# Thursday works best



## Tomer

Hi,

how would you translate "Thursday works best for me, does it work for you?"

thanks


----------



## Tamar

Maybe without "werken"?

Donderdag is best voor mij, en voor jou?

Op internet heb ik ook gevonden: "X werkt bij mij het beste", dus misschien kunnen we zeggen "donderdag werkt bij mij het beste, en bij jou?"

(Is donderdag written with a capital? Sorry I'm jumping from one language to another).


----------



## petoe

It's only written with a capital when in the beginning of a sentence. 
One exception is Witte Donderdag, Thursday before Easter.

Here you could also use 'passen'.
Donderdag past voor mij het beste, en voor jou?
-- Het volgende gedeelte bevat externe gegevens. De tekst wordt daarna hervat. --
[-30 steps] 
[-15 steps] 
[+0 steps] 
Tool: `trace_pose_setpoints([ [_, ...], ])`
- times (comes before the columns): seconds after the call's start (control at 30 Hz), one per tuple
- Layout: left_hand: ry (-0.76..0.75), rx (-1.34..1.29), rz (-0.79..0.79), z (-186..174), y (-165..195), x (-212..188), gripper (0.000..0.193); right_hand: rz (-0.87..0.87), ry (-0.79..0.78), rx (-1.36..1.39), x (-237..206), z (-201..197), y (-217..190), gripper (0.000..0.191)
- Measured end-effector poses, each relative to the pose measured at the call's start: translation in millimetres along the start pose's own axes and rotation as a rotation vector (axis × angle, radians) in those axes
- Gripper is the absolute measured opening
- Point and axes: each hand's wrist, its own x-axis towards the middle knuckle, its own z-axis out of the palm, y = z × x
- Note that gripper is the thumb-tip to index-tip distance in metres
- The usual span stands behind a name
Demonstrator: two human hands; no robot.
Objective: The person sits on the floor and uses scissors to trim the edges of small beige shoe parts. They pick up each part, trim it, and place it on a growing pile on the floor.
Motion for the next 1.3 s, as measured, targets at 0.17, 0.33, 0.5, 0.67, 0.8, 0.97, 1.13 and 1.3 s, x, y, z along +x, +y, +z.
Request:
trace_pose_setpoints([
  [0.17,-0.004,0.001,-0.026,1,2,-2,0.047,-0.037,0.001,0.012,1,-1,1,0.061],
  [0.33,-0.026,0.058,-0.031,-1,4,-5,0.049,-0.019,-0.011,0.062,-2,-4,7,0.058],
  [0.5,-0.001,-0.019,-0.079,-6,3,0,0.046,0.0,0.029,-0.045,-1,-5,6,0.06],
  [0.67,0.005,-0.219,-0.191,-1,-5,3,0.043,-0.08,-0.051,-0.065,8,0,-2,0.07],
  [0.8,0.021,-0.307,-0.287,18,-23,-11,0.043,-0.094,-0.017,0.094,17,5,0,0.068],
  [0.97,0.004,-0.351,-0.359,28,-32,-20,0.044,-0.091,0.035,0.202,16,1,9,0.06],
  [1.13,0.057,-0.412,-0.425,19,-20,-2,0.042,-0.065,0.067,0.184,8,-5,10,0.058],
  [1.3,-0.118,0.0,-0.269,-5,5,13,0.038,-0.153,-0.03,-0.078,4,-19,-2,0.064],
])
btw this is the 1500th thread in the dutch forum


----------



## iKevin

Is ''donderdag werkt *voor* mij het best(e)'' ook goed o:?


----------



## petoe

Personally, I wouldn't use the verb 'werken' here, although some people may understand.
Donderdag komt me het best uit, past het best.


----------



## Lopes

'Donderdag komt (voor) mij het beste uit, voor jou ook?'


----------



## sanne78

*Donderdag komt mij het beste uit. En jou?*


----------



## Kayla321

_best*e*_ dan toch, lijkt me!
Verder helemaal eens met sanne78.


----------



## sanne78

Kayla321 said:


> _best*e*_ dan toch, lijkt me!
> Verder helemaal eens met sanne78.


 
Je hebt vast gelijk ! 
Ik zal het verbeteren...


----------



## Ktke

'does it work for you' I'd translate as 'past dat voor jou (ook)?'


----------